**Data shown**
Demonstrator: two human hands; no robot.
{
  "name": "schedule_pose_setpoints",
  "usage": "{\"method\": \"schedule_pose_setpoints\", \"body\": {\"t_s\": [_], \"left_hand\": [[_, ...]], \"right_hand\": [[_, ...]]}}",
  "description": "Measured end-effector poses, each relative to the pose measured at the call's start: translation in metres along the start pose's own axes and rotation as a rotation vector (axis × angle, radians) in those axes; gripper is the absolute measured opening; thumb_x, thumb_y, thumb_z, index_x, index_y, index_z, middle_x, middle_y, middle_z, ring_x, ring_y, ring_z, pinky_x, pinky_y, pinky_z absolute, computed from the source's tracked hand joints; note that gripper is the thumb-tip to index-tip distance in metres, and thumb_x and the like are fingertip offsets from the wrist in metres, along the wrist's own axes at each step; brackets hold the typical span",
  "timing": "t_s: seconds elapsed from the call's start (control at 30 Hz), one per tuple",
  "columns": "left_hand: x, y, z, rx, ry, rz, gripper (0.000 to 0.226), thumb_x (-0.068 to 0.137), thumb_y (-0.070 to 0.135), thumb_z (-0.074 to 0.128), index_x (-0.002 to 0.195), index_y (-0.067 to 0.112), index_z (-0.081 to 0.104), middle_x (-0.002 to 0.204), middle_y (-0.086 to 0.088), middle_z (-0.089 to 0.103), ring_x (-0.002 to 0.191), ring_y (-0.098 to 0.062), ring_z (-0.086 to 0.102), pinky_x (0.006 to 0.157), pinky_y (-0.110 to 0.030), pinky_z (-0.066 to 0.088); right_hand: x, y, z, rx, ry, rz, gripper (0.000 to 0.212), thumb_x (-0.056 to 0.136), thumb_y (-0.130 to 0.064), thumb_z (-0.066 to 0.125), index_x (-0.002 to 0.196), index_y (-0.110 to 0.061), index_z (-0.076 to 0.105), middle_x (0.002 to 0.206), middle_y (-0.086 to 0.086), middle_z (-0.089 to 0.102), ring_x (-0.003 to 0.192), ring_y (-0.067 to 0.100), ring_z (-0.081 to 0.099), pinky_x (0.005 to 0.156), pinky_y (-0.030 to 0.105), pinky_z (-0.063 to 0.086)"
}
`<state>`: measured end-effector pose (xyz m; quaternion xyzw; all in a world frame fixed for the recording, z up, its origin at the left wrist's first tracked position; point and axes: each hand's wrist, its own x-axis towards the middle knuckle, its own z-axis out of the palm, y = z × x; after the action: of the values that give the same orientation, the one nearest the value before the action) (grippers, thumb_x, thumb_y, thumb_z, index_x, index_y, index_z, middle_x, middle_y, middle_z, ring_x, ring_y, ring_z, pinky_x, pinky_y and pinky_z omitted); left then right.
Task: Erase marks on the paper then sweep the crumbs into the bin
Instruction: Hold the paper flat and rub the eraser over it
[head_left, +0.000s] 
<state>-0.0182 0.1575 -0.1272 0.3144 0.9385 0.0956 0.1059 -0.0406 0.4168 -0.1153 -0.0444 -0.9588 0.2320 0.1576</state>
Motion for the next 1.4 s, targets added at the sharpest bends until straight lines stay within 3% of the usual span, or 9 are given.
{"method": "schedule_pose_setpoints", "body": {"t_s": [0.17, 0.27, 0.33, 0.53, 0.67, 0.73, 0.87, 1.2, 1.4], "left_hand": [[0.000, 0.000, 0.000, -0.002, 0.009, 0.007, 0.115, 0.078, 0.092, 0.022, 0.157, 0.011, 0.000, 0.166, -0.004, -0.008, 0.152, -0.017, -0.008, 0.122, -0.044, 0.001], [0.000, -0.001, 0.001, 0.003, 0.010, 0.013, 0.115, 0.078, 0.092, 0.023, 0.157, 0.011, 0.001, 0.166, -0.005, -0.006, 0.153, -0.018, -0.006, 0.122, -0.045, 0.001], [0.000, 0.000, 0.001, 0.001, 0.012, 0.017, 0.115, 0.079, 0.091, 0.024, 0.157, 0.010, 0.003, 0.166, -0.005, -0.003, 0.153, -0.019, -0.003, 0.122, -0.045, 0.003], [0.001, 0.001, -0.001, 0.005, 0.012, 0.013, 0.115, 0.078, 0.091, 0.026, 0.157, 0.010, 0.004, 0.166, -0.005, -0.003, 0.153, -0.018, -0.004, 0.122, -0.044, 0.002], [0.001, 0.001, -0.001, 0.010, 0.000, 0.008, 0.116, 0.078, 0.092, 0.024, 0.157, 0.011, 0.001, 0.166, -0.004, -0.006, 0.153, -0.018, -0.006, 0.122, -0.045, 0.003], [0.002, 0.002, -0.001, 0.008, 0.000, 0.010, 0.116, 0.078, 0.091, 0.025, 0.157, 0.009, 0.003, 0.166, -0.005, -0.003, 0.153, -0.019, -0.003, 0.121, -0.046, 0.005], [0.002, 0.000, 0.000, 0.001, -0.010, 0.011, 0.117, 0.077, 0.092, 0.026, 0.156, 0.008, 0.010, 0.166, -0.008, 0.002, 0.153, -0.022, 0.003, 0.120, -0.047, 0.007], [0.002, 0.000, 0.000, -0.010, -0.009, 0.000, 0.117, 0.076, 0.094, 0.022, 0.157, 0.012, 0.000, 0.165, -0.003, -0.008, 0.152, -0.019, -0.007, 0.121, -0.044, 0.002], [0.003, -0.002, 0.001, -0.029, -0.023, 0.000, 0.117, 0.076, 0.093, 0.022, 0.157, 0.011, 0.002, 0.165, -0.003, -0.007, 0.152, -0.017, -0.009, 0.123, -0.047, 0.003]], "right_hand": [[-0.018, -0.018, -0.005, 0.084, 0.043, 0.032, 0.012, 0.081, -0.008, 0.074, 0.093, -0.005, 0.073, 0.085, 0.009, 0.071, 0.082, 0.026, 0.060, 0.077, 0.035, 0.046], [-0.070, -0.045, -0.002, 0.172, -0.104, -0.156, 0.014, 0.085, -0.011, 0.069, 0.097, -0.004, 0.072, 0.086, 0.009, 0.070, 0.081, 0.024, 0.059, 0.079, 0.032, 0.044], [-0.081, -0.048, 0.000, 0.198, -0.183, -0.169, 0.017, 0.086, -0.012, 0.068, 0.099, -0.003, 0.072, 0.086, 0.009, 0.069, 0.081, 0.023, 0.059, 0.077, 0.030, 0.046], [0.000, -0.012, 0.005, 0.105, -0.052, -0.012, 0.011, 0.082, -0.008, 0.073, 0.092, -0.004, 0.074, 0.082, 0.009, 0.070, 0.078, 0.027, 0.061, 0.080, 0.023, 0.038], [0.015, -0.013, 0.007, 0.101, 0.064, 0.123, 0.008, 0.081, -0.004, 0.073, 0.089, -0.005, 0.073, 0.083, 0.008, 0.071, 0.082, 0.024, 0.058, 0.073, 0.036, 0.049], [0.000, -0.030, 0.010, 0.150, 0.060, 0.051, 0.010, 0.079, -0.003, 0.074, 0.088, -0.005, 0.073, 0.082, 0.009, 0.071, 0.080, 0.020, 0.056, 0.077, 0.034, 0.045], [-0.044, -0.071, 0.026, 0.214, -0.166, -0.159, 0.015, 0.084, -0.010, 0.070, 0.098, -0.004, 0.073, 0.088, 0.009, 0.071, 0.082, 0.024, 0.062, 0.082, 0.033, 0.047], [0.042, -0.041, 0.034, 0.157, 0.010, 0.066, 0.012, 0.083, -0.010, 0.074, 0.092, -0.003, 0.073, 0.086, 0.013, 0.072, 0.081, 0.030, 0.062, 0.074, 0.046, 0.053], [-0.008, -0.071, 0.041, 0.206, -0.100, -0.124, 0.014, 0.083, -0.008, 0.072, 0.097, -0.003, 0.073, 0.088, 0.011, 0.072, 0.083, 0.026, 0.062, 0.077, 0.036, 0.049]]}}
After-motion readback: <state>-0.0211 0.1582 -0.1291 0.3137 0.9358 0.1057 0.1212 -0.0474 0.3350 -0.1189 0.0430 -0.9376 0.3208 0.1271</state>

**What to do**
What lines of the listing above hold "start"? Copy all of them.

**Response to this task**
  "description": "Measured end-effector poses, each relative to the pose measured at the call's start: translation in metres along the start pose's own axes and rotation as a rotation vector (axis × angle, radians) in those axes; gripper is the absolute measured opening; thumb_x, thumb_y, thumb_z, index_x, index_y, index_z, middle_x, middle_y, middle_z, ring_x, ring_y, ring_z, pinky_x, pinky_y, pinky_z absolute, computed from the source's tracked hand joints; note that gripper is the thumb-tip to index-tip distance in metres, and thumb_x and the like are fingertip offsets from the wrist in metres, along the wrist's own axes at each step; brackets hold the typical span",
  "timing": "t_s: seconds elapsed from the call's start (control at 30 Hz), one per tuple",

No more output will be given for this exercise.